Questa incisione, considerata e schedata dal Losardo come opera di Hondius, forse per le dimensioni, assolutamente analoghe alla precedente (610×500 mm), pur avendo lo stesso soggetto, sembra rappresentare piuttosto un archetipo più antico di oltre un secolo, fedelissimo, oppure più probabilmente una copia della carta di Johann  Heinrich Weiss (vedi supra).

Si conserva molto bene, anche per ciò che concerne i colori, con scala in miglia italica.

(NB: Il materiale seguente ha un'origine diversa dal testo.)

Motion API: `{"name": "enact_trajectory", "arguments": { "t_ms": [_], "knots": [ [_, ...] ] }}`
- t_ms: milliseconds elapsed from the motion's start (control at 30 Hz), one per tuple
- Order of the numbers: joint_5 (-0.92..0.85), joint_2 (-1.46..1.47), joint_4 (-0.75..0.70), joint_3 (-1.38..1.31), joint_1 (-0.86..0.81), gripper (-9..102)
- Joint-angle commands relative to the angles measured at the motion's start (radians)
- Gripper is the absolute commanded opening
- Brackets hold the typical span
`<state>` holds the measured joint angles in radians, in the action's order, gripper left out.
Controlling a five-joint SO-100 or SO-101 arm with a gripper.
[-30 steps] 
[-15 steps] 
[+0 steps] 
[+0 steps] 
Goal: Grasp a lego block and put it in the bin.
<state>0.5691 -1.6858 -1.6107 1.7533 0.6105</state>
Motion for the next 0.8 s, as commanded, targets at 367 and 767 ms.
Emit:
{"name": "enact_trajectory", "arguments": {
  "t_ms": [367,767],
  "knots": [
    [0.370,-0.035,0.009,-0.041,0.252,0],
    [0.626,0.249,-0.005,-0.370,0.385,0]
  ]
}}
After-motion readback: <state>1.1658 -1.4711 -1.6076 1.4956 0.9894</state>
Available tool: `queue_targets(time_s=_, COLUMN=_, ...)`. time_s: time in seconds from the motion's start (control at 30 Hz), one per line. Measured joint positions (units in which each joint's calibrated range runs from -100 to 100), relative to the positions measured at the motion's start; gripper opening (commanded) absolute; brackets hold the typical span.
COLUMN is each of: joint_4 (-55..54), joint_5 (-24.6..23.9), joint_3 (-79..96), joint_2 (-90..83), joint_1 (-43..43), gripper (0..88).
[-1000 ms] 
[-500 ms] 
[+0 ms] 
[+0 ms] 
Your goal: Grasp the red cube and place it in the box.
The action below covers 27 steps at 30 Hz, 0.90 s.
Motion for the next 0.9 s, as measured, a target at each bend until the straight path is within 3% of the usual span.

La carta è incorniciata, a sinistra dagli stemmi araldici (dall’alto verso il basso) dell’Abruzzo Ultra, della Terra di Bari, della Terra di Otranto, della Calabria Ultra e Calabria Citra, della Capitanata, e a destra (dall’alto verso il basso) quelli dell’Abruzzo Citra, della Basilicata, del Principato Ultra e Citra, della Terra di Lavoro e del Contado di Molise. In basso a destra un cartiglio colorato e lo stemma della corona ci richiamano la dinastia regnante del Regno di Napoli. Con la carta del Weiss condivide la rappresentazione folkloristica delle isole Eolie (Stromboli rappresentato in eruzione), le vignette, la presenza di una o due rose dei venti, la scelta dei toponimi. Entrambe le carte, questa e quella di Weiss potrebbero a questo punto avere avuto un unico comune archetipo nella “bottega” di Hondius.